▶ About this task: For the material below, return exactly the lines starting at the line containing "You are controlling" and ending at the line containing "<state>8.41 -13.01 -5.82", both ends included, and no others.

▶ Source data:

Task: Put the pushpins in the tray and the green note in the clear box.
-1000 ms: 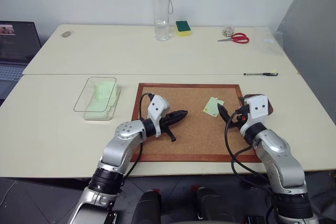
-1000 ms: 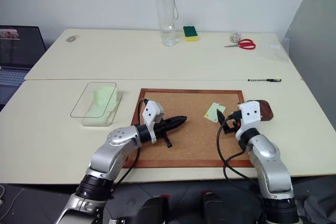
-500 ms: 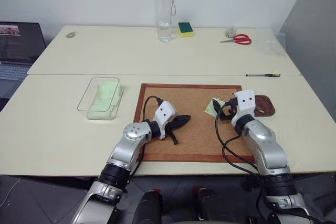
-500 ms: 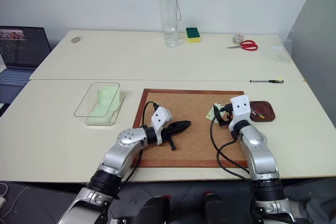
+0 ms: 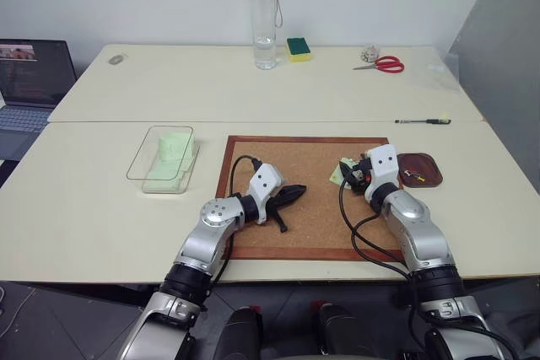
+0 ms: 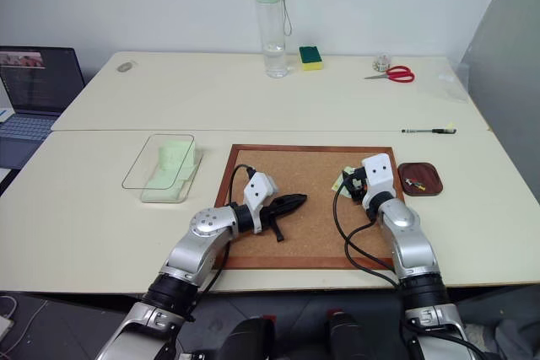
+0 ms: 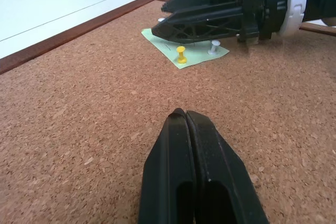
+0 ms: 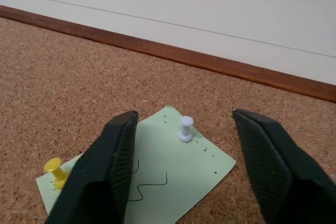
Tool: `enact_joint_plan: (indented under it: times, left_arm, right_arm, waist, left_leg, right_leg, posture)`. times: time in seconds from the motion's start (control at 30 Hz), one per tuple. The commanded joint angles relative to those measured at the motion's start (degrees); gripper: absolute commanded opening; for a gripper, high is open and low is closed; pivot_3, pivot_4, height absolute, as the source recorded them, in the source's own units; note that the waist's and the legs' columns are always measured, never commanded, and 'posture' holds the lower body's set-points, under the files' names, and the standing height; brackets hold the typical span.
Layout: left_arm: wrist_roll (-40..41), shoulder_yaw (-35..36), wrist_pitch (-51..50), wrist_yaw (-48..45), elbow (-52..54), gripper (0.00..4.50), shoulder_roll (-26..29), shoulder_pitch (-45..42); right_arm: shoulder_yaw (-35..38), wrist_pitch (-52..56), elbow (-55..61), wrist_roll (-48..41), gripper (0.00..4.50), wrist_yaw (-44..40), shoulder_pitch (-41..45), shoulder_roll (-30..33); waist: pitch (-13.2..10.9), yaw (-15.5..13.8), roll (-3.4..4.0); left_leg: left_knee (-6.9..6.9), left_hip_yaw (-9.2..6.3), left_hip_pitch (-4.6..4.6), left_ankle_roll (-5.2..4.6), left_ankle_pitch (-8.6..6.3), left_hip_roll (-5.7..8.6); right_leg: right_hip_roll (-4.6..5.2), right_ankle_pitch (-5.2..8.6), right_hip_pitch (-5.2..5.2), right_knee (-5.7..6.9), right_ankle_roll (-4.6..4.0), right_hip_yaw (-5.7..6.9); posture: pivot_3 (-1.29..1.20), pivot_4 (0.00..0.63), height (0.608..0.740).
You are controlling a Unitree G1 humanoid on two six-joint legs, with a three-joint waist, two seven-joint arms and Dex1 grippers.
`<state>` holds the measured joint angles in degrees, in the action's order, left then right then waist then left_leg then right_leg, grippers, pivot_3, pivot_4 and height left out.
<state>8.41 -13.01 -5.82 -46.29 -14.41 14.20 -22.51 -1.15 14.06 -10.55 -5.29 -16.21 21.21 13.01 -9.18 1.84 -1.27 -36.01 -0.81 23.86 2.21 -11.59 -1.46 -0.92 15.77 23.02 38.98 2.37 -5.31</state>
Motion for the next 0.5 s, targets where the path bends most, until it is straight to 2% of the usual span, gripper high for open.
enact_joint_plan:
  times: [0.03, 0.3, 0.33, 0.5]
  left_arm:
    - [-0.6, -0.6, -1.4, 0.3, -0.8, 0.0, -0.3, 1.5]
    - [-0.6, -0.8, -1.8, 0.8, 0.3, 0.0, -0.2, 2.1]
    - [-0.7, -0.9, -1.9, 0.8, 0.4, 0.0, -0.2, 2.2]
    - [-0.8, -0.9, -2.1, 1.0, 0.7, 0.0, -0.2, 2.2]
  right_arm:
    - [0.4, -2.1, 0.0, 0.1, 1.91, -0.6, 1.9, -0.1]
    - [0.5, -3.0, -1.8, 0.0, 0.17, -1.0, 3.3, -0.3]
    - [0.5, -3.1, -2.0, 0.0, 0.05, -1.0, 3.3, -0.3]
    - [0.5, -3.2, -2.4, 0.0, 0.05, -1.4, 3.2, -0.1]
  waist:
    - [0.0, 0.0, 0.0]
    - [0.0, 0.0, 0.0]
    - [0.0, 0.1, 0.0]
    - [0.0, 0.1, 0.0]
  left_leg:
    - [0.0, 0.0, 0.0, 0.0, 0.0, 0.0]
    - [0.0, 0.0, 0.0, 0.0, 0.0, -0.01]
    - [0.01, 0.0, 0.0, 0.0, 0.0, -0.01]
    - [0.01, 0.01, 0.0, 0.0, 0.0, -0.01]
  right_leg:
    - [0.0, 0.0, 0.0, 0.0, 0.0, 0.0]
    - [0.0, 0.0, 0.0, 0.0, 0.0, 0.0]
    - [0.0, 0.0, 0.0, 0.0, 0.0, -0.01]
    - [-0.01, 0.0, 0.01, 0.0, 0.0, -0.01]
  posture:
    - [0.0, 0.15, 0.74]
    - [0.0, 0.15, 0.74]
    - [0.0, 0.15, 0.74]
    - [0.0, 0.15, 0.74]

▶ Written solution:
You are controlling a Unitree G1 humanoid on two six-joint legs, with a three-joint waist, two seven-joint arms and Dex1 grippers.
`<state>` holds the measured joint angles in degrees, in the action's order, left then right then waist then left_leg then right_leg, grippers, pivot_3, pivot_4 and height left out.
<state>8.41 -13.01 -5.82 -46.29 -14.41 14.20 -22.51 -1.15 14.06 -10.55 -5.29 -16.21 21.21 13.01 -9.18 1.84 -1.27 -36.01 -0.81 23.86 2.21 -11.59 -1.46 -0.92 15.77 23.02 38.98 2.37 -5.31</state>

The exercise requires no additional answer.